▸ The data:
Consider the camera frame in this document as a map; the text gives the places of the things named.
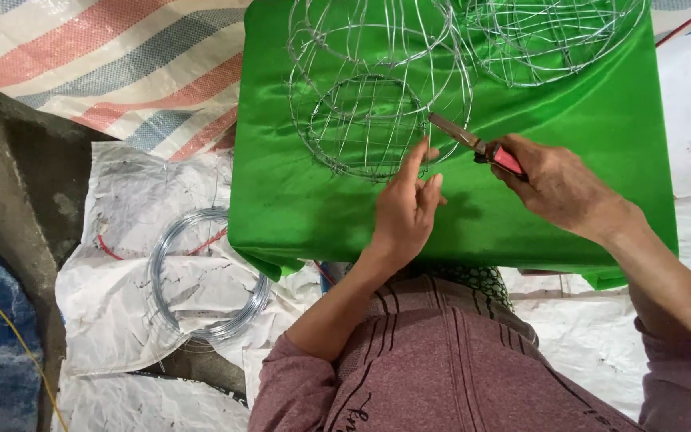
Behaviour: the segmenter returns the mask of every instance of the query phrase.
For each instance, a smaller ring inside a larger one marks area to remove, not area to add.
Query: yellow wire
[[[39,374],[42,376],[42,379],[44,380],[44,388],[47,389],[47,396],[50,397],[50,401],[52,402],[52,408],[54,409],[55,413],[58,415],[58,419],[60,420],[60,424],[63,425],[63,430],[65,432],[68,432],[68,426],[65,424],[65,420],[63,420],[63,416],[60,414],[60,410],[58,410],[58,403],[55,401],[55,396],[52,394],[52,390],[50,390],[50,383],[47,381],[47,377],[44,376],[44,371],[41,366],[39,366],[39,361],[36,360],[36,356],[34,356],[34,353],[31,352],[31,350],[28,348],[28,346],[25,344],[25,341],[23,338],[21,338],[20,333],[18,332],[18,329],[14,327],[14,324],[12,321],[7,318],[7,315],[5,315],[4,311],[0,309],[0,315],[2,318],[7,321],[7,325],[10,326],[12,331],[14,332],[14,335],[18,337],[18,340],[20,340],[20,344],[23,345],[23,349],[25,349],[25,353],[28,354],[28,356],[31,358],[31,360],[34,362],[34,365],[36,366],[36,369],[39,371]]]

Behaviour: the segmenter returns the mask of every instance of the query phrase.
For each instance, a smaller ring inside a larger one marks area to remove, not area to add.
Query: sleeve
[[[282,334],[263,360],[248,431],[321,430],[336,391],[332,364],[312,357]]]
[[[666,343],[635,324],[649,359],[639,423],[652,432],[691,430],[691,341]]]

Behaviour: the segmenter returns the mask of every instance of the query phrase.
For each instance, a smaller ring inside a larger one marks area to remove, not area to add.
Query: concrete floor
[[[91,142],[111,139],[0,93],[0,255],[34,305],[53,387],[65,353],[54,281],[82,236]],[[178,350],[163,365],[165,374],[244,392],[242,370],[214,352]],[[146,370],[162,373],[158,364]],[[42,389],[38,430],[49,430],[51,417]]]

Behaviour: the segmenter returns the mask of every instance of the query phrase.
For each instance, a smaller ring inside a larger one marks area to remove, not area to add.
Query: green patterned fabric
[[[255,0],[245,15],[228,229],[235,250],[272,279],[300,268],[297,258],[358,258],[370,240],[375,197],[383,187],[333,175],[314,160],[293,127],[283,82],[293,67],[286,51],[292,4]],[[430,3],[426,7],[435,13]],[[638,204],[654,231],[677,251],[649,14],[614,52],[577,75],[536,88],[507,88],[480,76],[469,129],[484,139],[516,132],[570,148]],[[459,148],[429,168],[426,177],[445,175],[442,191],[449,204],[437,210],[433,234],[418,259],[580,273],[595,288],[624,283],[605,250],[524,209],[486,165],[473,162],[472,152]]]

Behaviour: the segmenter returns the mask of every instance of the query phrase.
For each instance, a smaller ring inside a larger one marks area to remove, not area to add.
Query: maroon shirt
[[[529,324],[470,289],[424,277],[376,294],[334,365],[276,341],[250,432],[691,430],[691,342],[644,332],[637,424],[553,370]]]

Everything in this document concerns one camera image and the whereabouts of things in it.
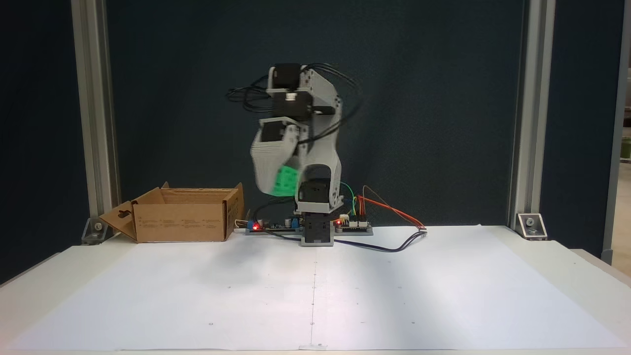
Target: robotic arm
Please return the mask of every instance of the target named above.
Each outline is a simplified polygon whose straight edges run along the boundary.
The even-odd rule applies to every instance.
[[[272,118],[259,120],[251,155],[259,189],[294,196],[304,220],[302,246],[333,245],[331,212],[343,205],[336,151],[342,100],[333,84],[308,66],[269,69]]]

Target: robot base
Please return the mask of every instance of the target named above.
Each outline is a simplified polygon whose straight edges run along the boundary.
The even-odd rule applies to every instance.
[[[333,246],[335,227],[330,214],[305,212],[301,246]]]

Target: metal corner bracket
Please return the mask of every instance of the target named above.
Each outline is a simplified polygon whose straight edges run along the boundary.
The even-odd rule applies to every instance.
[[[517,214],[519,228],[517,232],[529,241],[546,241],[548,232],[541,214]]]

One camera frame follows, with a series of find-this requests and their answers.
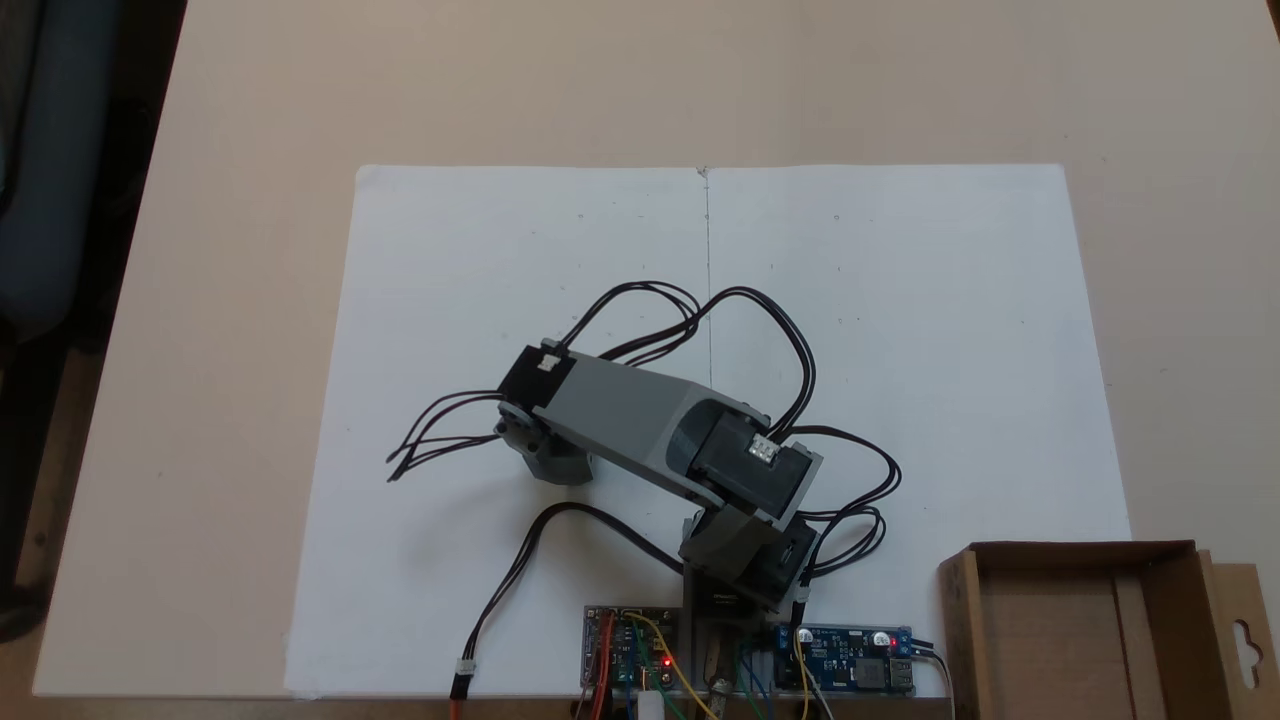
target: table
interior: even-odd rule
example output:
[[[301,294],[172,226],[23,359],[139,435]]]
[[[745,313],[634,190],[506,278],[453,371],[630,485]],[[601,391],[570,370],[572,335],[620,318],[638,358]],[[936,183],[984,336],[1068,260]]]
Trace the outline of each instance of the table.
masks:
[[[1280,616],[1266,13],[192,0],[36,692],[284,694],[351,183],[372,163],[1061,161],[1134,534],[1260,562]]]

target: electronic component
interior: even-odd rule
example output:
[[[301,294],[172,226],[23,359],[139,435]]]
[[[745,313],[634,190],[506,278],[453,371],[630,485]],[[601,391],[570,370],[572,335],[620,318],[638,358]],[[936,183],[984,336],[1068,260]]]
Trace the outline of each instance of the electronic component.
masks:
[[[653,620],[667,637],[667,642],[677,643],[680,637],[680,609],[678,607],[609,607],[588,605],[582,609],[582,662],[579,679],[582,687],[595,683],[600,661],[595,656],[600,647],[600,618],[613,614],[613,633],[609,642],[609,682],[614,688],[622,688],[630,675],[634,689],[662,685],[664,689],[675,687],[675,675],[671,671],[672,659],[662,651],[662,643],[657,635],[648,632],[649,628],[641,623],[641,637],[644,648],[635,646],[635,625],[623,614],[634,612]],[[648,655],[650,665],[646,667],[644,659]]]
[[[778,689],[801,689],[794,635],[799,635],[805,666],[824,693],[911,694],[915,689],[911,628],[805,625],[792,633],[790,625],[777,624],[771,637]]]

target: cardboard flap
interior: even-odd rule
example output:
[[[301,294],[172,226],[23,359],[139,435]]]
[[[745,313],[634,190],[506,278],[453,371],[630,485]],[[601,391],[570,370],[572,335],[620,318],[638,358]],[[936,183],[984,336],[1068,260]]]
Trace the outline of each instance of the cardboard flap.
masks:
[[[1262,585],[1253,565],[1213,564],[1213,606],[1217,616],[1219,643],[1226,665],[1228,689],[1236,720],[1274,717],[1280,707],[1280,671],[1276,666],[1271,625],[1262,601]],[[1244,683],[1236,655],[1235,623],[1247,629],[1248,642],[1261,656],[1252,667],[1254,687]]]
[[[1106,570],[1196,552],[1193,541],[975,542],[979,570]]]

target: blue wire
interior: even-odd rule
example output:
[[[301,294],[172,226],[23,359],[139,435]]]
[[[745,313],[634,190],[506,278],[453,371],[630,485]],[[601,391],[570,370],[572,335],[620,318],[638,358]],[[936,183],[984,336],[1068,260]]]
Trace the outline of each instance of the blue wire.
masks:
[[[622,702],[627,706],[627,720],[636,720],[636,711],[631,707],[631,675],[636,671],[636,643],[640,635],[631,633],[631,648],[627,651],[627,694],[622,696]]]
[[[746,659],[748,659],[748,653],[744,652],[742,655],[739,656],[737,660],[739,660],[739,662],[742,664],[742,667],[746,667],[746,673],[749,675],[751,675],[751,682],[755,683],[756,688],[759,688],[760,697],[764,698],[764,708],[769,711],[769,720],[773,720],[773,717],[774,717],[774,715],[773,715],[773,698],[771,698],[769,693],[767,693],[764,691],[764,683],[762,683],[760,679],[755,676],[755,670],[751,669],[751,665],[748,664]]]

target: wire bundle
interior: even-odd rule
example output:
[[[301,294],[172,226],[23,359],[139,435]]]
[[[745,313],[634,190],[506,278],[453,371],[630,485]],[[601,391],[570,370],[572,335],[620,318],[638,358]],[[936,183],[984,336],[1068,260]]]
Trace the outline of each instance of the wire bundle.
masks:
[[[841,568],[846,568],[849,565],[852,565],[854,562],[858,562],[859,560],[874,552],[876,548],[878,548],[881,543],[884,542],[884,533],[888,529],[888,523],[884,520],[884,516],[881,515],[879,510],[873,507],[870,503],[888,497],[893,491],[899,488],[899,486],[902,484],[902,468],[899,466],[896,460],[893,460],[893,456],[891,456],[888,452],[884,452],[876,443],[860,438],[852,433],[841,430],[838,428],[832,428],[829,425],[796,425],[786,433],[783,439],[786,439],[787,436],[827,436],[849,441],[874,451],[877,455],[881,456],[881,459],[884,460],[884,464],[888,465],[888,474],[884,477],[884,480],[882,480],[881,484],[876,486],[869,492],[849,501],[847,503],[845,503],[844,507],[840,507],[838,510],[819,510],[819,511],[801,510],[799,512],[799,516],[804,520],[814,523],[827,523],[826,529],[823,529],[823,532],[818,536],[818,543],[814,547],[813,556],[809,560],[809,568],[805,570],[805,575],[801,578],[801,582],[804,584],[808,584],[808,580],[812,580],[813,578],[822,578],[823,575],[829,575],[836,570],[840,570]],[[849,518],[856,518],[859,515],[865,515],[873,519],[870,530],[847,550],[842,551],[835,557],[819,561],[818,551],[822,548],[823,541],[826,541],[836,530],[836,527],[840,525],[841,521],[847,520]]]
[[[809,341],[805,340],[804,334],[800,332],[800,328],[796,327],[795,320],[792,320],[791,316],[787,315],[786,311],[781,306],[778,306],[777,302],[773,301],[773,299],[771,299],[769,296],[764,295],[763,292],[755,288],[736,286],[722,290],[718,293],[716,293],[710,300],[708,300],[707,305],[703,305],[700,309],[698,309],[696,313],[694,313],[685,320],[676,323],[675,325],[671,325],[666,329],[660,329],[658,332],[649,333],[646,336],[641,336],[635,340],[623,342],[617,347],[602,352],[599,357],[602,360],[620,360],[621,357],[625,357],[632,352],[639,352],[649,348],[653,350],[649,350],[649,352],[645,352],[639,357],[646,357],[652,354],[659,354],[659,352],[660,355],[658,356],[667,355],[675,348],[684,345],[685,342],[689,342],[689,340],[694,337],[694,334],[698,332],[698,325],[699,323],[701,323],[703,318],[705,318],[707,314],[710,313],[713,307],[716,307],[724,300],[728,300],[730,297],[745,297],[755,302],[760,307],[763,307],[764,311],[768,313],[771,318],[773,318],[773,320],[778,324],[778,327],[782,328],[783,334],[787,336],[787,340],[791,342],[791,347],[795,348],[796,356],[800,360],[800,373],[801,373],[800,392],[799,395],[796,395],[795,401],[791,404],[790,407],[787,407],[787,410],[782,414],[782,416],[780,416],[777,421],[774,421],[769,427],[767,433],[769,436],[769,439],[773,439],[773,442],[780,442],[778,438],[785,437],[786,430],[788,430],[791,425],[796,423],[796,420],[800,418],[800,414],[804,413],[805,407],[809,406],[809,401],[813,398],[814,384],[817,382],[817,368],[814,364],[813,350],[809,347]],[[658,346],[658,343],[668,340],[672,340],[672,342]]]
[[[690,318],[696,315],[703,309],[703,306],[698,302],[698,299],[694,297],[692,293],[690,293],[687,290],[680,286],[675,286],[668,282],[637,281],[637,282],[622,283],[617,287],[611,288],[608,292],[602,295],[599,300],[591,304],[590,307],[588,307],[586,313],[582,314],[582,319],[580,319],[577,324],[570,328],[567,333],[564,333],[564,337],[561,340],[561,346],[564,350],[568,350],[570,345],[572,345],[573,341],[577,340],[577,336],[582,334],[582,331],[586,329],[586,325],[593,319],[595,319],[596,315],[600,314],[600,310],[603,310],[605,305],[612,302],[613,299],[618,297],[620,295],[626,295],[627,292],[652,292],[655,295],[660,295],[662,297],[666,297],[668,301],[671,301],[672,305],[676,306],[677,310],[680,310],[680,315],[684,318],[682,324],[689,323]],[[698,323],[691,324],[673,342],[650,350],[641,355],[637,355],[631,360],[627,360],[625,364],[631,365],[632,368],[639,368],[641,365],[653,363],[659,357],[666,357],[667,355],[671,355],[677,347],[692,340],[695,334],[698,334]]]
[[[460,397],[462,397],[465,400],[458,400],[458,402],[454,402],[453,405],[449,405],[448,407],[442,409],[439,413],[436,413],[434,416],[431,416],[430,420],[426,420],[426,416],[431,414],[431,410],[435,410],[440,404],[443,404],[443,402],[445,402],[448,400],[457,400]],[[435,427],[436,423],[439,423],[442,419],[444,419],[445,415],[448,415],[449,413],[453,413],[458,407],[463,407],[463,406],[471,405],[474,402],[484,402],[484,401],[494,401],[494,400],[502,400],[502,395],[498,391],[495,391],[495,389],[465,389],[462,392],[453,392],[453,393],[445,395],[444,397],[442,397],[442,398],[436,400],[435,402],[428,405],[426,410],[422,410],[422,413],[417,416],[417,419],[413,420],[413,424],[410,427],[408,432],[404,433],[404,439],[401,441],[399,447],[397,447],[396,450],[393,450],[392,454],[387,456],[387,462],[392,462],[393,460],[396,460],[397,457],[399,457],[399,455],[402,452],[404,454],[404,457],[396,466],[396,470],[392,473],[392,477],[387,478],[387,482],[389,482],[389,483],[390,482],[396,482],[396,480],[401,479],[402,477],[404,477],[404,473],[412,470],[413,468],[417,468],[419,465],[422,465],[424,462],[430,462],[431,460],[435,460],[436,457],[440,457],[443,455],[448,455],[451,452],[457,452],[460,450],[467,450],[468,447],[479,447],[481,445],[486,445],[486,443],[490,443],[490,442],[498,439],[497,434],[486,434],[486,436],[447,436],[447,437],[435,437],[435,438],[426,437],[426,433],[429,433],[431,430],[431,428]],[[413,430],[417,430],[417,427],[420,424],[422,425],[422,429],[417,432],[417,437],[413,437]],[[419,448],[420,447],[422,447],[424,445],[430,445],[430,443],[435,443],[435,442],[452,442],[453,445],[447,445],[444,447],[436,447],[434,450],[419,454]]]

▸ Problem statement:
Only lines containing "document" belong in the answer; copy every such line from the records.

▸ Expected output:
Consider the camera frame in this document as a map; the text gives the places of the things named.
Everything in this document concerns one camera image and the whereabouts of things in it.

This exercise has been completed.